Why this fundie buys the dip in bank shares

Which stocks does Clime have that offer attractive returns despite high inflation?

We believe that from Australia commodity and energy companies will continue to do well during this period of inflation Essentially, inflationary pressures in the world are driven by higher commodity and input prices. In addition, global energy and mining companies have significantly cut spending over the past decade, setting the stage for the next commodity bull market.

Our key preferences in the space remain the recently expanded Woodside and BHP businesses, driven by high-quality assets and high dividends. And ALS, a service provider to mining companies, will benefit from a recovery in exploration spending.

The market segment that has historically performed well during periods of inflation is the Australian supermarket players, Woolworths and Coles.

Although we may trade some for cheaper items, consumers will continue to buy food and other goods† The size and strength of the two major players will keep margins stable in a more challenging environment for the broader consumer sector.

Which stocks do you think are looking cheap after recent market volatility?

We are seeing a sharp reversal in the pandemic period trend from the consumption of goods to services.

Piled demand for travel makes airlines a good prospect. James Brickwood

Qantas has emerged this year with a lower cost base, a more efficient fleet and an improved industry structure, given Virgin Australia’s more rational approach to private equity.

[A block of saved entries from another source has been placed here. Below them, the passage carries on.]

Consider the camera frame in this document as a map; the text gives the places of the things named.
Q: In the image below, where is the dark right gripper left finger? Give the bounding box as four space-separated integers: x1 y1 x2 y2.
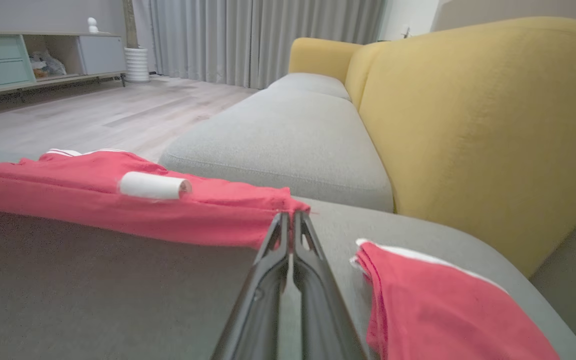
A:
211 211 290 360

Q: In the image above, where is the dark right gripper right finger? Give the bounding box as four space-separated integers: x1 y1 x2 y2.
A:
293 211 369 360

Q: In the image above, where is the red white sports jersey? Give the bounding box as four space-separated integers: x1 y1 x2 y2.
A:
350 238 561 360
0 148 312 250

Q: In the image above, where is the large grey sofa seat cushion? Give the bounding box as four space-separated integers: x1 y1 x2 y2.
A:
0 196 576 360

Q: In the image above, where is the medium grey sofa seat cushion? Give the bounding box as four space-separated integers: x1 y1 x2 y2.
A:
158 87 395 213

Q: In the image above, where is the small grey sofa seat cushion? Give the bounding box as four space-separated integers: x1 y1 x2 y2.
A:
267 72 353 102

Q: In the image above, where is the yellow sofa backrest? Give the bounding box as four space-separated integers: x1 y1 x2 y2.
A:
288 16 576 278

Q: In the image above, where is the grey pleated curtain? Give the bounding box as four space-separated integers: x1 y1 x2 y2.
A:
149 0 386 90

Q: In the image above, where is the white ribbed plant pot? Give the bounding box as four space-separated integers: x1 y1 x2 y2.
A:
124 47 151 83

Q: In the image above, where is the grey teal television cabinet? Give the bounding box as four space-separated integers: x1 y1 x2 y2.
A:
0 31 128 101

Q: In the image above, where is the indoor tree plant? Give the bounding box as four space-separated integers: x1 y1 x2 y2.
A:
122 0 139 49

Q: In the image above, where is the crumpled plastic bag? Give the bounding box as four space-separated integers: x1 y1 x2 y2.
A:
29 49 67 79

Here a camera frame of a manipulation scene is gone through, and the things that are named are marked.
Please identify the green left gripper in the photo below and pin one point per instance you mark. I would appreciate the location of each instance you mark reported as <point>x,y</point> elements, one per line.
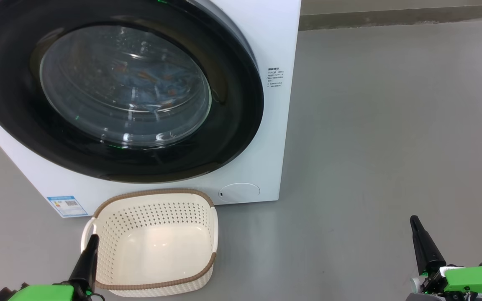
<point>44,293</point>

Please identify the dark washing machine door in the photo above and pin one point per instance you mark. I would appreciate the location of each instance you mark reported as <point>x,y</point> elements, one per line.
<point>15,125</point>

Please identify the stainless steel washing machine drum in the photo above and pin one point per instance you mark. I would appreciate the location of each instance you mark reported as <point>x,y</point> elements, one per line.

We are seeing a sharp recovery in domestic and international air travel as accumulated savings are spent on experiences rather than home furnishings.

If my itinerary has anything to offer, any further decline in the stock price will be a very attractive opportunity for long-term investors.

Which sectors and stocks are you avoiding or selling positions in, given the rising share price and high inflation?

We will continue to avoid companies with a high price-to-earnings ratio (PE) coupled with a limited earnings record in the IT sector. We believe that a valuation gap between high PE and low PE parts of the market should continue to disappear.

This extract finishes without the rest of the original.